IBM provided more details on the next version of its Lotus Notes application featuring back-end compatibility with Workplace, officials announced at a Notes Users Conference in Hannover, Germany, on Tuesday.
The update to the popular messaging and collaboration program, code-named Hannover, will allow developers to create applications from either a Domino or Workplace platform, used independently or together.
Officials at the Armonk, N.Y.-based company are also working on other Notes improvements, such as contextual collaboration and moving the Notes environment from e-mail-centric to activity-centric.
The technology isn’t expected for some time; the company hasn’t released Domino 7 or Notes 7 for general availability. Analysts at research firm Gartner expect IBM to release Hannover, or Notes version 8, in the second half of 2006.

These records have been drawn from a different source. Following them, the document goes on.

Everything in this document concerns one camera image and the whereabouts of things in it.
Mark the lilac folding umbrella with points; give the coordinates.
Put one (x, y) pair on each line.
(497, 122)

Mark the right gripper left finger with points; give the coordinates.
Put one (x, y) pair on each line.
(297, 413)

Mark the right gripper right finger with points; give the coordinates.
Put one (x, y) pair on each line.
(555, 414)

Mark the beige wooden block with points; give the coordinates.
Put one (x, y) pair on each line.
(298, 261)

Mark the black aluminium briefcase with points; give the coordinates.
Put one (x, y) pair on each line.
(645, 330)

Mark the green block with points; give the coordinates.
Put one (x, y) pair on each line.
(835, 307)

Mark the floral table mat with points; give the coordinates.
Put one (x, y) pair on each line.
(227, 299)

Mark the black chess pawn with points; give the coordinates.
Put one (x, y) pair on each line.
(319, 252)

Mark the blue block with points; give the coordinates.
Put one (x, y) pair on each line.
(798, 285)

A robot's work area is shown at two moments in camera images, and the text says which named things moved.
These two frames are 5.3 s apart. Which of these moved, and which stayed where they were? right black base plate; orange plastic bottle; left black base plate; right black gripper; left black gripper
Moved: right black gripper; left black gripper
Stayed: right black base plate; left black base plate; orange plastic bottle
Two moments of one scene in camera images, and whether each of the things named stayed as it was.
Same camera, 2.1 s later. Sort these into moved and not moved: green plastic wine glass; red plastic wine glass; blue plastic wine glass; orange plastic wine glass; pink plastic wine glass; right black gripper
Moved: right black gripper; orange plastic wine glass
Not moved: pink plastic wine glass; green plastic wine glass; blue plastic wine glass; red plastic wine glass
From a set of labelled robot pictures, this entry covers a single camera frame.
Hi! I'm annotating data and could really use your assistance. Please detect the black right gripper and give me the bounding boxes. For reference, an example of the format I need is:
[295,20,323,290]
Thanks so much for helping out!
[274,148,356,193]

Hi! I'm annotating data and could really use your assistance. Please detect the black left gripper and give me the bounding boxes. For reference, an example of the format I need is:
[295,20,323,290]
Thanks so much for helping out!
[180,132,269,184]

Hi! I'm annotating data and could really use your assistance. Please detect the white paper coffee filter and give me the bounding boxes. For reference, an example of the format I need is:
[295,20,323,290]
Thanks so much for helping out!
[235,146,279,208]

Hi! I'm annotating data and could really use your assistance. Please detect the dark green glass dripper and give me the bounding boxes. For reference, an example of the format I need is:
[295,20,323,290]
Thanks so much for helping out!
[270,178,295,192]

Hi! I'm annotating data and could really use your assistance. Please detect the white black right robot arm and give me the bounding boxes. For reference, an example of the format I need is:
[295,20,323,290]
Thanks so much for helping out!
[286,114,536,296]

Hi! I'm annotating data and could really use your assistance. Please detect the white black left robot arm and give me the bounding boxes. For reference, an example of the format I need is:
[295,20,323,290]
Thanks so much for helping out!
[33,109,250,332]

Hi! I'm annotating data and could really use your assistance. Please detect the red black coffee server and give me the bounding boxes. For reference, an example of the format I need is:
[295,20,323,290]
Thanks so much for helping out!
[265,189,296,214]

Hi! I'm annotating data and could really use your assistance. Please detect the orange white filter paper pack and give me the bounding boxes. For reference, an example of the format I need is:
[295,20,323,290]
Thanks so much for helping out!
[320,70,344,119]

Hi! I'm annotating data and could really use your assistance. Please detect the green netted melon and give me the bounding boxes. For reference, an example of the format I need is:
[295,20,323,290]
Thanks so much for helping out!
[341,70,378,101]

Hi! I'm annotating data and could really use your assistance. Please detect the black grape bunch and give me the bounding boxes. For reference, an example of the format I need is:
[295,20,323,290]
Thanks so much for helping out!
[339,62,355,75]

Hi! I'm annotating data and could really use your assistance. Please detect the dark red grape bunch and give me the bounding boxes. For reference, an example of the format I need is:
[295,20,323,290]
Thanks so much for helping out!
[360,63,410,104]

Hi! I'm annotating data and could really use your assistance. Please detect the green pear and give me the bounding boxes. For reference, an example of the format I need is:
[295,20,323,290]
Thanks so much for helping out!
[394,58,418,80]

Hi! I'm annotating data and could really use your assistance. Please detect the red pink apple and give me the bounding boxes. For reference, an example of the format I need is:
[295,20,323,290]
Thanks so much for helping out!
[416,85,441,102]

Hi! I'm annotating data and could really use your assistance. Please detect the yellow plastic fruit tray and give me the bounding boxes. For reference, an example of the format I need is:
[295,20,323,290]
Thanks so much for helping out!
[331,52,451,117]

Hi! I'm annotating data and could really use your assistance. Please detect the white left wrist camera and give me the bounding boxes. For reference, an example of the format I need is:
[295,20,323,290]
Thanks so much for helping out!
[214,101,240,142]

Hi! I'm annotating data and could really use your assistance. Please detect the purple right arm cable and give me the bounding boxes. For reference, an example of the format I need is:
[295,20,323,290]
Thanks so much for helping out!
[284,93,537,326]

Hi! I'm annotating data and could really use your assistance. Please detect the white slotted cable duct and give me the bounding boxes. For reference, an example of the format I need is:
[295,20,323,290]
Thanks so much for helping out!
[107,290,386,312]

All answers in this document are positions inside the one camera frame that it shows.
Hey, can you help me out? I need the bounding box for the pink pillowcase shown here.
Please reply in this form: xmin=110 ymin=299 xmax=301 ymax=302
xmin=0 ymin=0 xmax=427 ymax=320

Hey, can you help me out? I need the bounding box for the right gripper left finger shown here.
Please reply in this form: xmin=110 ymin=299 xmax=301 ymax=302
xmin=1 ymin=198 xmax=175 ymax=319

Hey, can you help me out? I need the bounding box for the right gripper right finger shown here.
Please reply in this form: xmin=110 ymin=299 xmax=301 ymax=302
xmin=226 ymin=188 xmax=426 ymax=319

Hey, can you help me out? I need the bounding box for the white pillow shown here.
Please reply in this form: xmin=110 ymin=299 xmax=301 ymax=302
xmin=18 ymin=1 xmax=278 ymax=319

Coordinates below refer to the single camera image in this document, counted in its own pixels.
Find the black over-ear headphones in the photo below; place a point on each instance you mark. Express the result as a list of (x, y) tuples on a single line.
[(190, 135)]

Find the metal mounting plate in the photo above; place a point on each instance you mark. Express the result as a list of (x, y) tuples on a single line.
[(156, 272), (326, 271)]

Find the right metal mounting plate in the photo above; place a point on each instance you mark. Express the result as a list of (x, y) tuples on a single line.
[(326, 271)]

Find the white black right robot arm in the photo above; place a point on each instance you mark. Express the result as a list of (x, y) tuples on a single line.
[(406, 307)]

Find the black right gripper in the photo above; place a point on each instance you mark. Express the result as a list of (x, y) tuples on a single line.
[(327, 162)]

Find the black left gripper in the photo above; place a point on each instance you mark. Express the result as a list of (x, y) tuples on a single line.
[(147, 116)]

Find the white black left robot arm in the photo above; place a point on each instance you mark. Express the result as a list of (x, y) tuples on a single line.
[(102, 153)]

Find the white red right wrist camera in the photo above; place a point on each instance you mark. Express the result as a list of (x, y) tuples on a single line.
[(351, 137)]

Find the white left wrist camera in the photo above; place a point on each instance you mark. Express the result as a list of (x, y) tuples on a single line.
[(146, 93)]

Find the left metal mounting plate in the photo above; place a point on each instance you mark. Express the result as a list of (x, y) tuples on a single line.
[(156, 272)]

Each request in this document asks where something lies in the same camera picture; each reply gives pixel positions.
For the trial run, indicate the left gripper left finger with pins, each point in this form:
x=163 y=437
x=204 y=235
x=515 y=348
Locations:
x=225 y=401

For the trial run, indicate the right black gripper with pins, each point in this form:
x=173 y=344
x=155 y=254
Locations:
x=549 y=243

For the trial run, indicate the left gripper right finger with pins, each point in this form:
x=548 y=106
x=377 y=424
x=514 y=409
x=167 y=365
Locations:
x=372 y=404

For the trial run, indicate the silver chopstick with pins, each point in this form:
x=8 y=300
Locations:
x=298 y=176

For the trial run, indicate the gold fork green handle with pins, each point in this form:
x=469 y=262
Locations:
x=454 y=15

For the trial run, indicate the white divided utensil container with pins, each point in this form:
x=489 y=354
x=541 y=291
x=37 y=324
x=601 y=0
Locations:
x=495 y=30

Hannover will feature what officials call contextual collaboration, where a user can drag an e-mail from the Notes inbox into a contacts list and, clicking on the “recent collaborations” tab, find out what projects the user and that person have shared in the past.
The collaboration can take the form of e-mail messages, presentations or instant messages between the two parties.
To date the Lotus Notes client has been based on Domino, but in recent years, Big Blue has been making moves to beef up its Workplace initiative, which is based on J2EE
Matt Cain, an e-mail analyst at research firm Gartner, said the composite features in Hannover is one the company has been promoting for a while and should be popular, but doesn’t know what impact it will have on existing Domino users.
“We expect to see a fairly significant uptake of Hannover,” he said. “The real question is whether anybody is going to introduce complementary Workplace servers and then pursue this composite application architecture, and right now most Domino shops haven’t figured that out yet.”